Weronika jesteś super odchudzaczką :wink: :wink: :wink:
Wielkie gratulacje :D :D
7 kilosów jej to przecież tyle co 7 paczek mąki zobacz ile juz dokonałaś teraz już bedzie coraz lepiej zobaczysz :D :D :D :D
Jestem z Ciebie baaaaardzo dumna i całuje w nagrodę hehe
Weroniki
wielkie wielkie gratulacje 7 kilo w miesiąc to wielki sukces, trzymaj sie dzielnie.
Dobrze że już zdrowiejesz
Hi Weroniko, ogromniaste gratulki podsyłam. Wspaniały wynik! :P :P :P
GRATULACJE
Widac , ze wracam do zdrowia :)
Apetyt mi wrocił , muszeznowu walczyc ze soba :)
A te 2 dni były takie piekne :) No coz ....
pozdrawiam cieplutko
Weroniko, nareszcie wyzdrowialas, bedziesz pelna optymizmu .. i dalej zagrzewam do walki.. :)
Pozdrowionka
Uff nareszcie przebrnęłam przez cały Twój wątek :)

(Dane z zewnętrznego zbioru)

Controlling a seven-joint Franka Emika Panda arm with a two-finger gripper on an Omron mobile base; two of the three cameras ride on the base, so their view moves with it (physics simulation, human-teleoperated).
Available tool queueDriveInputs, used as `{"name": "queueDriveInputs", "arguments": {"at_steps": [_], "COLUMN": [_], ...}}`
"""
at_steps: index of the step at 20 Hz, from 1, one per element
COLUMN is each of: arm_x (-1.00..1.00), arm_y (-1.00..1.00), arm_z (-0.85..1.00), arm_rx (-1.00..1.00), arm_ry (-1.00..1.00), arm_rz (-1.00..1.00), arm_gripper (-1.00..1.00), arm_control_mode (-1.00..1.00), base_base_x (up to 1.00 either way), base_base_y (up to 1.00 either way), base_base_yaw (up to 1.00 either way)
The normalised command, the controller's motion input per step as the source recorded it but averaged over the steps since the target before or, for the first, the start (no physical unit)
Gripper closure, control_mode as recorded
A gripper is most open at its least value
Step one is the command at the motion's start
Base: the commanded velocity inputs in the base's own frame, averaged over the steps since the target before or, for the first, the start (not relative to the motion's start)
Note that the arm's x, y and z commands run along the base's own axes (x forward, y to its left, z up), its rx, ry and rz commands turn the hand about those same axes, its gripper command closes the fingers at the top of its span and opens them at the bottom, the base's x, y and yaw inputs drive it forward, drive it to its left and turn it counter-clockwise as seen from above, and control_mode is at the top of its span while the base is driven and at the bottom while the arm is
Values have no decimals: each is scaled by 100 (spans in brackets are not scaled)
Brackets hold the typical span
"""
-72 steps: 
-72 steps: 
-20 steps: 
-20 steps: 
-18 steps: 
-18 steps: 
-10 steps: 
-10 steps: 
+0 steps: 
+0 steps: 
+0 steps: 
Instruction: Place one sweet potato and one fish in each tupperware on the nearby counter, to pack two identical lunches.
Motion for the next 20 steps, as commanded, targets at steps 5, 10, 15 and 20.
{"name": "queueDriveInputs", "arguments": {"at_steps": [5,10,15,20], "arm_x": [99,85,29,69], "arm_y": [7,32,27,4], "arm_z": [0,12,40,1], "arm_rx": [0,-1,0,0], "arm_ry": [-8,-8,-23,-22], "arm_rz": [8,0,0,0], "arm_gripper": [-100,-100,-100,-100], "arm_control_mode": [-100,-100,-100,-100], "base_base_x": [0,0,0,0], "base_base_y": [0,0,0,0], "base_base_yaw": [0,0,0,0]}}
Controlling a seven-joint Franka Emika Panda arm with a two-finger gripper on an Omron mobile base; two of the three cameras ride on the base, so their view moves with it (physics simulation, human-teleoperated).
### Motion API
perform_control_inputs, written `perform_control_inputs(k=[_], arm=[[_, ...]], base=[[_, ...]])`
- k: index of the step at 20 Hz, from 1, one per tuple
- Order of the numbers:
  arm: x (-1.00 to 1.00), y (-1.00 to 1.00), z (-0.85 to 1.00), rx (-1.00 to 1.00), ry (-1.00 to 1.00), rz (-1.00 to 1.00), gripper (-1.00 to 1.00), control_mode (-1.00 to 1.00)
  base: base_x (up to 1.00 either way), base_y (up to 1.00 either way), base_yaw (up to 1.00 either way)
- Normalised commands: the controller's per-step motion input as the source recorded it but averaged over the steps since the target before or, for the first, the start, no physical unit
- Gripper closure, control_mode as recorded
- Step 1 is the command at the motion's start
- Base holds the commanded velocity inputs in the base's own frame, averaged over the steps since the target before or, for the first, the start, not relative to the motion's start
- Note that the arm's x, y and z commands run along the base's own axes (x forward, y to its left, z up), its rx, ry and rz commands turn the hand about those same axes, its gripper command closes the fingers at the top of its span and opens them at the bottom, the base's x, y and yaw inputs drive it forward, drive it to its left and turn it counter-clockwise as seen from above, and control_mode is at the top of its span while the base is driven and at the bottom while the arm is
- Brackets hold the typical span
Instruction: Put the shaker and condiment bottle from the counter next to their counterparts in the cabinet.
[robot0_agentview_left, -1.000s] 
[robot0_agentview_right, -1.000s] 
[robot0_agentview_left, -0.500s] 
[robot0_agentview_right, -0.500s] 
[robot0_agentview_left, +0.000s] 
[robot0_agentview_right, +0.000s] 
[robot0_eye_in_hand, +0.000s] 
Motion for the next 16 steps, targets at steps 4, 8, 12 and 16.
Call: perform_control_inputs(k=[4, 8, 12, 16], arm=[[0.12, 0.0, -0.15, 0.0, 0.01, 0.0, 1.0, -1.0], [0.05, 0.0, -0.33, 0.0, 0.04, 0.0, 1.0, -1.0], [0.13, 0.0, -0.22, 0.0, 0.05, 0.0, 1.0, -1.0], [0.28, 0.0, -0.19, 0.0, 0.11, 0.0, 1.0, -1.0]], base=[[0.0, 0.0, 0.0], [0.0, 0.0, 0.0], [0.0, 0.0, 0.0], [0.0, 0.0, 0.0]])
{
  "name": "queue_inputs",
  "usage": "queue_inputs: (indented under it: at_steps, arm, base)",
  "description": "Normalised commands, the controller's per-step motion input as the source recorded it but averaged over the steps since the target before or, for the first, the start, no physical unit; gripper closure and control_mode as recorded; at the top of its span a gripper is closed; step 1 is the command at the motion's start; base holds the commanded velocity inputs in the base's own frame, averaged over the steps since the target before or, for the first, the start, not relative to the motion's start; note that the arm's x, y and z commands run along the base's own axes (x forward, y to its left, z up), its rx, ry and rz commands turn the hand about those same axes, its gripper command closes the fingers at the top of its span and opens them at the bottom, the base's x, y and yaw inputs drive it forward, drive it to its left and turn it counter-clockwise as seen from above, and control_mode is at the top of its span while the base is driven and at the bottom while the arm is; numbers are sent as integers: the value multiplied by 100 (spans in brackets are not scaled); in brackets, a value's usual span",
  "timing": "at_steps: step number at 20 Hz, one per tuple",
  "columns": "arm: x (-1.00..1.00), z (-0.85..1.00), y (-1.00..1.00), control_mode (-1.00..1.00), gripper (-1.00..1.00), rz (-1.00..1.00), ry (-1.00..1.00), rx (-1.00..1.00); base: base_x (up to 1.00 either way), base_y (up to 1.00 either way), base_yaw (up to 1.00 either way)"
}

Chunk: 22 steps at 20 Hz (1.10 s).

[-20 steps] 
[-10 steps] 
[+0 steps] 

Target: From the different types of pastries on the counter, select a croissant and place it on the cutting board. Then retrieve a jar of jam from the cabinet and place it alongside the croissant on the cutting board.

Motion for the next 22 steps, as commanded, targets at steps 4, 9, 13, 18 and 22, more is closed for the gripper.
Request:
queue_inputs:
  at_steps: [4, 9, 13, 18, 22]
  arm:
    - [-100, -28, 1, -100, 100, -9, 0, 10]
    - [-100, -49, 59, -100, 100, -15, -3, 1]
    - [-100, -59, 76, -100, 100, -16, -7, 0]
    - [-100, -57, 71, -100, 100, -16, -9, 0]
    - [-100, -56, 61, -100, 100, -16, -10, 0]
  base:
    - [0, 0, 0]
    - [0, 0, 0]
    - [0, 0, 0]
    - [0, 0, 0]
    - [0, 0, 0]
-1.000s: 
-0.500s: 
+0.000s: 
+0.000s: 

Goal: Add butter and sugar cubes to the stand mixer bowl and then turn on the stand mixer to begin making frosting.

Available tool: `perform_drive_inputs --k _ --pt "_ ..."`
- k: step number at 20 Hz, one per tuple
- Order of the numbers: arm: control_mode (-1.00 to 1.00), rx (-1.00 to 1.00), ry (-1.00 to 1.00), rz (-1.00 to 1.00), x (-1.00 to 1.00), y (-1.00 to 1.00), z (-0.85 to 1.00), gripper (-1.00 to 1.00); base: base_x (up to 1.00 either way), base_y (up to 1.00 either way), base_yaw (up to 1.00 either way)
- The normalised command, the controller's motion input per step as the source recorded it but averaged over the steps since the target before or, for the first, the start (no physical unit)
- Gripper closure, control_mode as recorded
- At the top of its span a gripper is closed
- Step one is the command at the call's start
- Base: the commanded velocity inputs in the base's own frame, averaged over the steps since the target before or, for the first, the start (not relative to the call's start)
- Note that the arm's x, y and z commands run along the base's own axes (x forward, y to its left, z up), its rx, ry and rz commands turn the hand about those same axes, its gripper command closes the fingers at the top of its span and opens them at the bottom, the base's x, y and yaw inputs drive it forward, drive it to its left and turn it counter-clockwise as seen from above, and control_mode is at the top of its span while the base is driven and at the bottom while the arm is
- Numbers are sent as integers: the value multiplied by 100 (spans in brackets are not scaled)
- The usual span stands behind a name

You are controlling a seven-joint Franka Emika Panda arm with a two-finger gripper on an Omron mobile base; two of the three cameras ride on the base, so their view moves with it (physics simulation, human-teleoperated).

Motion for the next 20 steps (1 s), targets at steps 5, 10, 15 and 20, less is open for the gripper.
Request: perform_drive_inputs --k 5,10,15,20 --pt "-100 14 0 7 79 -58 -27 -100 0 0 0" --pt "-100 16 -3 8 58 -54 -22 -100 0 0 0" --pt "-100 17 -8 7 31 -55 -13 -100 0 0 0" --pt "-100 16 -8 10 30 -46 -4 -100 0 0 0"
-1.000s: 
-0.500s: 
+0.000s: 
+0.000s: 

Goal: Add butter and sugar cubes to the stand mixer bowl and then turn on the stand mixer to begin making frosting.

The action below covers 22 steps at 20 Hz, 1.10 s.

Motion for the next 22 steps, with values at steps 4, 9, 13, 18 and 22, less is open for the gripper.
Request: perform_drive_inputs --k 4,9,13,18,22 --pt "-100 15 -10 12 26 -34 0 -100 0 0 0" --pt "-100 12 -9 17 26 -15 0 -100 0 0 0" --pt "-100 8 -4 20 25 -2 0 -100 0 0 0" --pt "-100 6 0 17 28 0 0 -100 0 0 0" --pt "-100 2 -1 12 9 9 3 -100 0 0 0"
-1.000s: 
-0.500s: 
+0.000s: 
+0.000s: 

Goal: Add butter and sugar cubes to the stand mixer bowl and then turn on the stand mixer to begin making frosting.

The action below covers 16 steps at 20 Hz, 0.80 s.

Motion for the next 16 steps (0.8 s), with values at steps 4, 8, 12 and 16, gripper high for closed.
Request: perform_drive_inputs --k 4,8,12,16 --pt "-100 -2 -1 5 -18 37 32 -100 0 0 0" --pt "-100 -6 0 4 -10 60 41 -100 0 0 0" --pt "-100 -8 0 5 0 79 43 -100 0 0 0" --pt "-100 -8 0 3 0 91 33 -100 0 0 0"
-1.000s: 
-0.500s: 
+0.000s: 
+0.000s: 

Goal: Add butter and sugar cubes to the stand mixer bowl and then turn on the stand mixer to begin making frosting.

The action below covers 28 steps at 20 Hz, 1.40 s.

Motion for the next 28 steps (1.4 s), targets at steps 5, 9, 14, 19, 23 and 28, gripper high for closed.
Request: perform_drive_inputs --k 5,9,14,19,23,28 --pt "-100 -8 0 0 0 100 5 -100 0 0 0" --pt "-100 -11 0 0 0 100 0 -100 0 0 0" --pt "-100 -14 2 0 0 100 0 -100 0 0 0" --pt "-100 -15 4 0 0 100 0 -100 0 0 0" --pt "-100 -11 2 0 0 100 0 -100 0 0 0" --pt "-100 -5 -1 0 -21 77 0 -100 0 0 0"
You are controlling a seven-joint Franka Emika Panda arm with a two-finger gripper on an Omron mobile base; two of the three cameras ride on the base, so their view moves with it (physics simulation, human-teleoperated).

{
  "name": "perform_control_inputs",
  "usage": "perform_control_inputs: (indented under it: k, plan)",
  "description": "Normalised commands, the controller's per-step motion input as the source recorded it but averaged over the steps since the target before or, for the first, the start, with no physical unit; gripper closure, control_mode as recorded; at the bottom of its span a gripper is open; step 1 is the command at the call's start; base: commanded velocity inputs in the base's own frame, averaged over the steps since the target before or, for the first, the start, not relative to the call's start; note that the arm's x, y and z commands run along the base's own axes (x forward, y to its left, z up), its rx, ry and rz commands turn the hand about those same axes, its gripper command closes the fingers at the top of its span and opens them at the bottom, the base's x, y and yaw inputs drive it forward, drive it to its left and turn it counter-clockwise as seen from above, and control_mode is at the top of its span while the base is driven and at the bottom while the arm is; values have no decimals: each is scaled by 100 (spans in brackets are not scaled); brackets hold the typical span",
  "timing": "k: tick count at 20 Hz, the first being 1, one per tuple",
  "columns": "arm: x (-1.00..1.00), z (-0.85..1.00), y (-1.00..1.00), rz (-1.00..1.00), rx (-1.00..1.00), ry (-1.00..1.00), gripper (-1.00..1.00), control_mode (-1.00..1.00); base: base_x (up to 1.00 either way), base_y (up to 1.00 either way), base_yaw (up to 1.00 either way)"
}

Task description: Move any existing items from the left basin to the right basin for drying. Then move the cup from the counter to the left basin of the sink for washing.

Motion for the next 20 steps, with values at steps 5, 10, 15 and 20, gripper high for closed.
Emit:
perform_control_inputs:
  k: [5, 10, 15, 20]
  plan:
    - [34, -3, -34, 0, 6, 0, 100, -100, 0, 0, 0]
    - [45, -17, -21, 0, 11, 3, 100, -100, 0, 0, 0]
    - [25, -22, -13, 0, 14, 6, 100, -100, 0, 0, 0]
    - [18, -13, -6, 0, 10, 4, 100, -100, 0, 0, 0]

Ależ dzielna z Ciebie dziewczyna. Fiu, fiu 7 kilosów w ciągu miesiąca to piękne osiągnięcie. Serdeczne gratulacje i oby tak dalej w dół :D
Powdzenia w diecie i jak najmniej perturbacji zdrowotnych :)
Sympatycznego weekendu życzę i cieszę się, że zdrówko wraca do normy. :P
xxx
puk puk gdzie jesteś :?: :?: :?: :roll:
Witajcie
Dzis czuje sie juz , zdecydowanie lepiej :)
Cud sie stał , bo dzis nie stanęłam na wadze :)
Dzisiaj czeka mnie kolejna proba :) Własnie zbieram sie na uroczystosc 50 lecia po slubie do babci :) A wiadomo jak z babciami jest :wink: :wink: :wink:
AlE PRZECIEZ TRZEBA BYC TWARDYM ....PRAWDA ?
Jak wroce to zdam relecje z wizyty i pobiegne w odwiedzinki na Wasze watki
pozdrawiam cieplutko
Oj tak, Weroniko
I na pewno pełno pyszności babcia naszykuje
Trzymam kciuki żebyś się nie dała
Własnie wrociłam z imprezki :)
Trzymałam sie bardzo dzielnie z wyjatkiem kawalka tortu , na ktorego nawet nie miałam ochoty ale Babcia tak prosiła , ze zjadłam
A teraz od godziny tak mnie boli żołądek , wogole jest mi niedobrze
i mam kare za to ,ze sie skusiłam
pozdrawiam cieplutko
Hej jak na imprezkę u babci, kawek tortu to nic:) pozdrawiam
Bardzo dzielna jesteś Weroniko, tylko kawałek tortu? Szybko spalisz go na orbitreku.